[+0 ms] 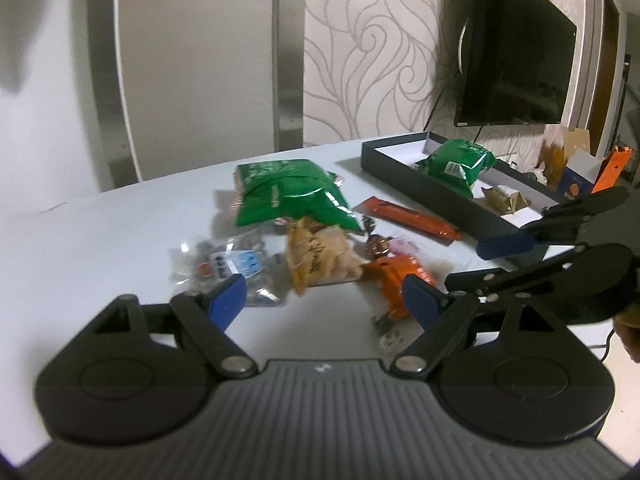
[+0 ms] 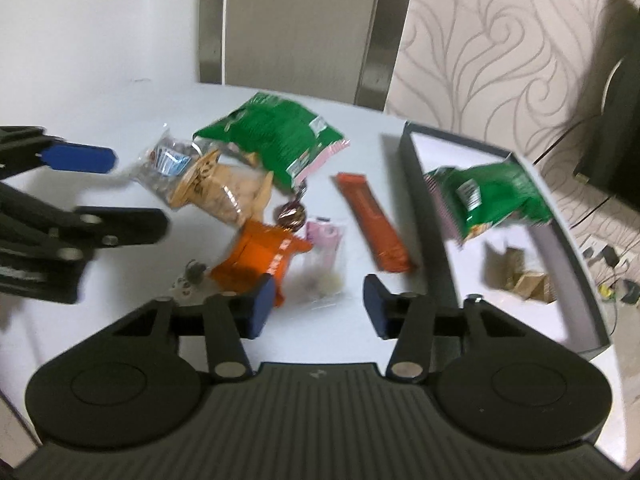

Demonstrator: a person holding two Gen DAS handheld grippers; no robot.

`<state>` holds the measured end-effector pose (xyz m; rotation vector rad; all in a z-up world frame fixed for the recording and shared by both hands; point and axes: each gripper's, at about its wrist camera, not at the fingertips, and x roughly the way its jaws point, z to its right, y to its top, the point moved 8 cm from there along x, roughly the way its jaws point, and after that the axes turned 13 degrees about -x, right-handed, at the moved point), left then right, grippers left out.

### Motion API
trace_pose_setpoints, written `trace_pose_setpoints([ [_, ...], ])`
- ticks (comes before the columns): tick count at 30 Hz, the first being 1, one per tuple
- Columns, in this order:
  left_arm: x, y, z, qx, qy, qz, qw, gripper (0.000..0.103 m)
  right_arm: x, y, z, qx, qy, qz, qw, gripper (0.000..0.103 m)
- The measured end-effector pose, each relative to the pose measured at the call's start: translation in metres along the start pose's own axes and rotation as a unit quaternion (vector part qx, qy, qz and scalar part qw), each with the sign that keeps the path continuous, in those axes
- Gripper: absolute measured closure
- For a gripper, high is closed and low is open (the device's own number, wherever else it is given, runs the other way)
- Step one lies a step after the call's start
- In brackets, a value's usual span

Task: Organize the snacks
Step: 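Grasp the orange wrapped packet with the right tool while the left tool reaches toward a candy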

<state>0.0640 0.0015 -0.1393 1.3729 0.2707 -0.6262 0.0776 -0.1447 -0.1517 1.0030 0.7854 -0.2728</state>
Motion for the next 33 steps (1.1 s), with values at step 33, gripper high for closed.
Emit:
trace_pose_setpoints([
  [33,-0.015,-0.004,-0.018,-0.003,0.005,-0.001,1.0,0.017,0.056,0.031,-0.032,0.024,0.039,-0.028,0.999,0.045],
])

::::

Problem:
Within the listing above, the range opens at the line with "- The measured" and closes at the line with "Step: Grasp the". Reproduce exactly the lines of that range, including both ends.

Worked solution:
- The measured end-effector pose, each relative to the pose measured at the call's start: translation in metres along the start pose's own axes and rotation as a unit quaternion (vector part qx, qy, qz and scalar part qw), each with the sign that keeps the path continuous, in those axes
- Gripper: absolute measured closure
- For a gripper, high is closed and low is open (the device's own number, wherever else it is given, runs the other way)
- Step one lies a step after the call's start
- In brackets, a value's usual span

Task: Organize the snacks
Step: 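Grasp the orange wrapped packet with the right tool while the left tool reaches toward a candy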

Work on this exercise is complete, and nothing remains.